Putting together a list of artists to watch in 2015 is a highly subjective and admittedly shallow affair. In doing so, I thought long and hard about all of the exhibitions I saw, studio visits that I made and conversations I had in 2014. Some of the artists on this list are relatively new to me, while others are artists I have been following for years who made such incredibly strong work in 2014 that it seemed like a breakthrough to me. Some I had made my mind up about months ago, while others caught my attention for the first time or recaptured it while I was in Miami just two weeks ago. As always, I am eager to hear your comments -- do let me know who is on your list.

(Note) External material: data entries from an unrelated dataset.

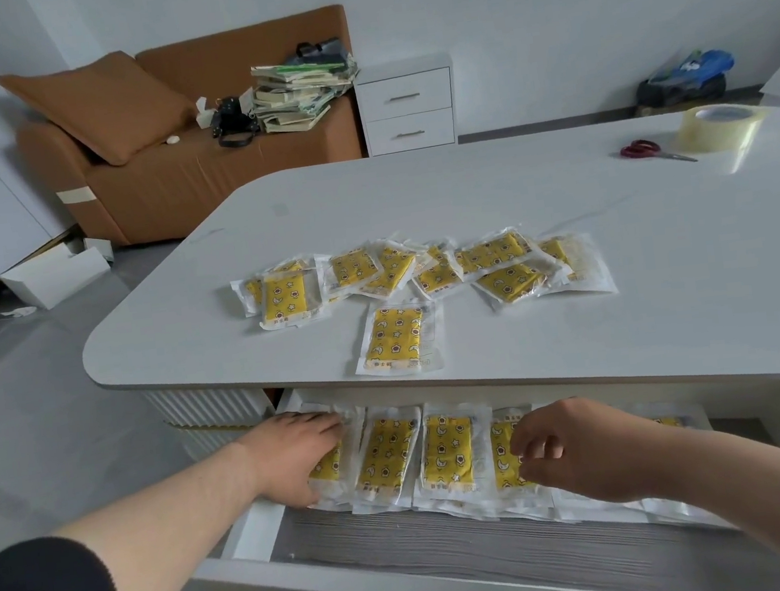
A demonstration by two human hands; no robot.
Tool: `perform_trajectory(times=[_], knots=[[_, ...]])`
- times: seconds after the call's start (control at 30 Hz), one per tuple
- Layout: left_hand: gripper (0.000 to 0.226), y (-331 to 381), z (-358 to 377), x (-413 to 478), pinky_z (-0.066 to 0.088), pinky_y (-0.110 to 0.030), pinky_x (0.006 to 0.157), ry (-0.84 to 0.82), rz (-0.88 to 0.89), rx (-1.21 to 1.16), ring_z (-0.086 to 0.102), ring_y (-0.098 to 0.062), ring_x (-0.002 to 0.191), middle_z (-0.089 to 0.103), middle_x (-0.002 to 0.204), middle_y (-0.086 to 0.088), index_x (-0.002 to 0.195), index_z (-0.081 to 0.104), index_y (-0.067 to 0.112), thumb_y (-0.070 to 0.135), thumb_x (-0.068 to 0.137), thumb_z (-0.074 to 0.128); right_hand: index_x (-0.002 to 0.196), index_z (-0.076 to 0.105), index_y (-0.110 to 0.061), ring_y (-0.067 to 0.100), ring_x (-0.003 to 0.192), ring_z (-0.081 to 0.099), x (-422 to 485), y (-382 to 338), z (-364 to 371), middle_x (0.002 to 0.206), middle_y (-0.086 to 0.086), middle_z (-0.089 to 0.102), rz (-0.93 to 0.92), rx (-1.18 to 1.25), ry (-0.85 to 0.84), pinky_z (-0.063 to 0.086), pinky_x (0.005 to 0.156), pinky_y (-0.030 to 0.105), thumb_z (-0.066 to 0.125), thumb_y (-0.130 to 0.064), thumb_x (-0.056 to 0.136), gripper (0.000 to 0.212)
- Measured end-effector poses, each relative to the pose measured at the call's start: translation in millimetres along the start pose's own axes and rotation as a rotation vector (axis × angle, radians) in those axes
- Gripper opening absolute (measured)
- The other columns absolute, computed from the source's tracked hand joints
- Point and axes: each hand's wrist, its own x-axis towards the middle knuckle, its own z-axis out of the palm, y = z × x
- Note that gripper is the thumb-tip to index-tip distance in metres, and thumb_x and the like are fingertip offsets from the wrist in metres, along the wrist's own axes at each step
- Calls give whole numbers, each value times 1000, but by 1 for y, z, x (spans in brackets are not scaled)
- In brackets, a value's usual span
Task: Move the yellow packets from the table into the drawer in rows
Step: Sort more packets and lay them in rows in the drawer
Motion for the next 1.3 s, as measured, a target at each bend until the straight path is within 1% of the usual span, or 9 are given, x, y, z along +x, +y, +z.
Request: perform_trajectory(times=[0.17, 0.33, 0.43, 0.6, 0.83, 1.1, 1.17, 1.23, 1.3], knots=[[105, 4, 7, -1, 10, -36, 121, -15, 25, 41, 6, -20, 149, -1, 163, -2, 154, 4, 20, 59, 76, 63, 111, 67, -32, 4, 90, 61, 0, 2, 0, 94, -17, 64, 4, 1, 5, 51, 82, 20, 60, -41, 89, 24], [93, 6, 15, 1, 8, -37, 122, 37, 3, 50, 4, -22, 149, -3, 163, -6, 154, 0, 20, 42, 84, 58, 111, 67, -32, 3, 90, 61, 0, 3, -1, 93, -18, 64, -9, 12, 7, 50, 82, 18, 61, -40, 89, 24], [88, 4, 17, 3, 8, -37, 122, 60, -26, -4, 6, -21, 149, 2, 163, -5, 154, 4, 21, 45, 85, 54, 110, 67, -32, 2, 88, 61, 1, 4, -1, 90, -21, 62, -10, 18, 7, 50, 81, 18, 61, -40, 89, 23], [108, 3, 12, 0, 5, -38, 122, -17, -26, -27, -2, -18, 149, -9, 162, 3, 154, -3, 25, 61, 75, 62, 109, 67, -32, 1, 88, 61, 1, 4, -1, 91, -20, 62, -12, 19, 8, 51, 81, 18, 61, -40, 89, 22], [79, 8, 4, -1, 18, -38, 120, 27, -36, -32, 20, -21, 146, 17, 161, -3, 152, 20, 17, 54, 89, 49, 109, 67, -33, 3, 88, 62, 0, 5, -2, 89, -19, 63, -12, 17, 13, 51, 80, 18, 61, -41, 89, 22], [77, 9, -7, -9, 18, -34, 120, 16, -56, -99, 21, -19, 146, 18, 160, 1, 152, 21, 19, 52, 90, 51, 108, 67, -31, 4, 90, 62, -1, 1, -6, 87, -20, 62, -36, 20, 23, 52, 82, 21, 60, -40, 88, 22], [69, 11, -18, -16, 31, -35, 115, 39, -90, -145, 35, -17, 137, 33, 152, 4, 147, 33, 23, 54, 88, 50, 109, 67, -31, 4, 90, 62, -1, -3, -9, 87, -21, 61, -55, 28, 35, 51, 82, 20, 61, -40, 88, 23], [50, 15, -34, -24, 47, -31, 95, 94, -84, -126, 52, -12, 112, 53, 126, 6, 127, 52, 23, 54, 88, 46, 110, 67, -32, 3, 91, 62, -2, -8, -13, 91, -22, 61, -78, 43, 52, 53, 83, 21, 60, -41, 88, 25], [40, 23, -55, -33, 47, -26, 73, 239, -61, -118, 53, -10, 85, 58, 98, 8, 101, 61, 20, 51, 90, 39, 112, 67, -32, 4, 91, 63, -2, -17, -20, 93, -21, 62, -106, 44, 78, 54, 85, 23, 60, -40, 88, 26]])
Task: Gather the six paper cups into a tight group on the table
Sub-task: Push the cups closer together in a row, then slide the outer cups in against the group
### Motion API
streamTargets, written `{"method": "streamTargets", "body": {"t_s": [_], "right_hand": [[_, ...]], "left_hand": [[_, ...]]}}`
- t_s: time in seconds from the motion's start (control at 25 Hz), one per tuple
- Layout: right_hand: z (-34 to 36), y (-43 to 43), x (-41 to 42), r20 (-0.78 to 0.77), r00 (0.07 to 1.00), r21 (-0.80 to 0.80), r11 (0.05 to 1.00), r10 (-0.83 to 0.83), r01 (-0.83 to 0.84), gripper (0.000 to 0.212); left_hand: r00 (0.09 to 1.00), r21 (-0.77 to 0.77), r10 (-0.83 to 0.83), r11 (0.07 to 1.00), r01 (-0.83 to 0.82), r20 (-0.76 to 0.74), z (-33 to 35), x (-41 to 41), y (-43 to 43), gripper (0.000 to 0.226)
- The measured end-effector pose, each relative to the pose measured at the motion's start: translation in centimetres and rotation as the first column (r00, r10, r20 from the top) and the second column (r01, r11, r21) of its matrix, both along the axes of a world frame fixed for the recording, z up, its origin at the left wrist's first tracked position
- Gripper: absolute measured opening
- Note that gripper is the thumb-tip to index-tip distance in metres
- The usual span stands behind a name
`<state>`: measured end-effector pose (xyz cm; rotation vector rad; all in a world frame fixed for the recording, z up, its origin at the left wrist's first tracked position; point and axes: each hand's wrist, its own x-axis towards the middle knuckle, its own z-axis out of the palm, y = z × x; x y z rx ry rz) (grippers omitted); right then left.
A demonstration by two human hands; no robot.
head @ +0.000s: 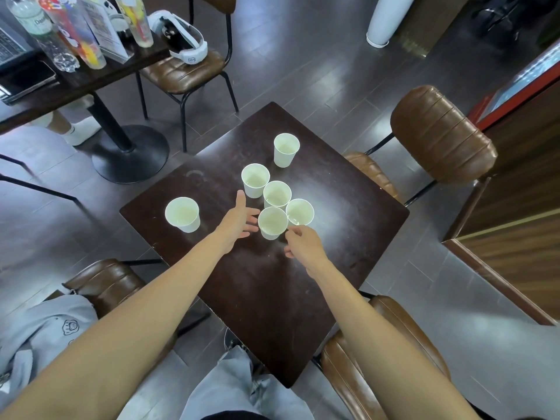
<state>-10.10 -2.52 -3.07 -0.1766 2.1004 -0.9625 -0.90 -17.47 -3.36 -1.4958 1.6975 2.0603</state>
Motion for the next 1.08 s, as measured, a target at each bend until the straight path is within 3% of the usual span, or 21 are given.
{"method": "streamTargets", "body": {"t_s": [0.12,0.2,0.32,0.4,0.44,0.56,0.68,0.8,0.92,1.08], "right_hand": [[0.6,0.4,0.2,-0.195,0.974,0.069,0.992,0.114,-0.102,0.01],[1.3,-0.4,0.6,-0.277,0.937,0.065,0.977,0.214,-0.203,0.016],[2.8,-3.4,2.0,-0.361,0.844,0.006,0.906,0.398,-0.424,0.034],[3.2,-5.4,2.7,-0.462,0.715,0.035,0.816,0.525,-0.577,0.048],[3.3,-6.8,3.3,-0.488,0.647,0.07,0.765,0.586,-0.64,0.055],[3.0,-10.7,5.2,-0.5,0.465,0.208,0.623,0.73,-0.754,0.071],[2.0,-14.2,6.7,-0.489,0.337,0.318,0.523,0.805,-0.791,0.077],[1.2,-16.2,7.6,-0.469,0.285,0.36,0.475,0.836,-0.803,0.074],[0.5,-17.5,7.9,-0.461,0.225,0.385,0.423,0.858,-0.82,0.067],[0.2,-18.2,7.7,-0.474,0.154,0.455,0.39,0.867,-0.801,0.065]], "left_hand": [[0.999,-0.121,-0.027,0.992,0.03,0.025,0.9,1.6,-0.1,0.062],[0.996,-0.35,-0.087,0.933,0.086,0.013,1.8,3.6,-0.7,0.038],[0.972,-0.713,-0.211,0.667,0.217,0.099,3.1,7.9,-2.7,0.036],[0.912,-0.806,-0.259,0.432,0.404,0.318,3.6,9.7,-4.4,0.055],[0.874,-0.792,-0.234,0.371,0.485,0.426,3.6,10.7,-5.3,0.065],[0.773,-0.68,-0.171,0.387,0.623,0.61,2.8,12.7,-7.7,0.088],[0.701,-0.583,-0.207,0.424,0.693,0.682,1.4,13.5,-9.3,0.098],[0.729,-0.577,-0.24,0.476,0.664,0.64,0.2,13.5,-10.1,0.093],[0.812,-0.588,-0.274,0.576,0.567,0.515,-0.3,13.5,-10.6,0.08],[0.831,-0.609,-0.302,0.572,0.55,0.467,-0.1,13.5,-10.9,0.067]]}}
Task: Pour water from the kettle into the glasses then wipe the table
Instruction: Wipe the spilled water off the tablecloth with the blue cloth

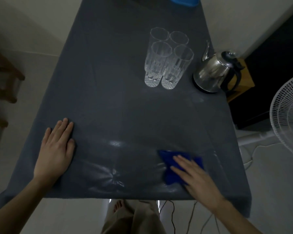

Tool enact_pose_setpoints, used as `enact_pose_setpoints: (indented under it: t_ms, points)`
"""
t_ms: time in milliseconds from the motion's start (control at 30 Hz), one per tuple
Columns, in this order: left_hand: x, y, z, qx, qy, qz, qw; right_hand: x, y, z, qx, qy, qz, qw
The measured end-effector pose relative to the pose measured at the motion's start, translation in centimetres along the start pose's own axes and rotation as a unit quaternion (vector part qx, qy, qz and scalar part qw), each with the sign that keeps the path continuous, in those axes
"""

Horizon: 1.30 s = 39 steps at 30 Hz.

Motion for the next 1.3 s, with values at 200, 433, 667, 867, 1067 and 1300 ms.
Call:
enact_pose_setpoints:
  t_ms: [200, 433, 667, 867, 1067, 1300]
  points:
    - [0.0, 0.1, 0.0, 0.006, 0.008, -0.002, 1.000, -1.6, 3.6, 1.1, 0.138, 0.010, -0.060, 0.989]
    - [-0.3, 0.2, 0.0, 0.001, 0.004, -0.004, 1.000, 1.4, -6.5, -5.0, 0.046, 0.029, -0.058, 0.997]
    - [-0.1, 0.0, -0.1, -0.002, -0.006, -0.007, 1.000, 1.9, -9.3, -9.5, -0.108, 0.001, -0.043, 0.993]
    - [-0.1, 0.3, -0.1, 0.004, 0.004, 0.001, 1.000, -0.9, 4.1, -3.3, 0.025, 0.029, -0.006, 0.999]
    - [-0.2, 0.2, -0.1, 0.005, 0.006, -0.005, 1.000, -2.8, 9.0, -4.5, 0.294, 0.149, -0.083, 0.940]
    - [-0.4, 0.2, -0.1, 0.008, 0.007, -0.006, 1.000, -0.5, 1.5, -16.6, 0.313, 0.213, -0.137, 0.915]
Point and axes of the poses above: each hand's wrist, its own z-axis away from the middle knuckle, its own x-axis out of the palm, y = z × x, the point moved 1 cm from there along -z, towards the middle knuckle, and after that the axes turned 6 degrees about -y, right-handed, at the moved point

Like Katherine Bernhardt, Martinez is not exactly an unknown quantity; he has been exhibiting internationally for close to a decade. Not long after completing the culminating masterpiece of the first phase of his career, a twenty-eight-foot-wide painting titled The Feast, which was presented at Art Basel Miami in 2010 and quickly purchased by Charles Saatchi, Martinez left his New York gallery. Many long-term fans of his work wondered what was going on. Subsequently, there was an occasional sighting of a new painting at an art fair, and rumors had it that Martinez was moving toward abstraction. Some small shows followed that gave credence to the rumors, as Martinez's trademark "figures" drifted away and were replaced by more abstract, totemic forms. Then came 2014. Martinez reemerged with one-man exhibitions in rapid succession at Kohn Gallery's new digs in Los Angeles and at Timothy Taylor Gallery in London. I am an admitted Martinez junkie, but I would not be using hyperbole were I to say that he has produced a body of breakthrough work. The new paintings are large, fearlessly painted and deadly serious. The figure is still there somewhere, but Martinez himself has never been more there. Judging by the lengthy waiting lists that have accumulated, Martinez has quickly become one of the most sought-after painters on the planet.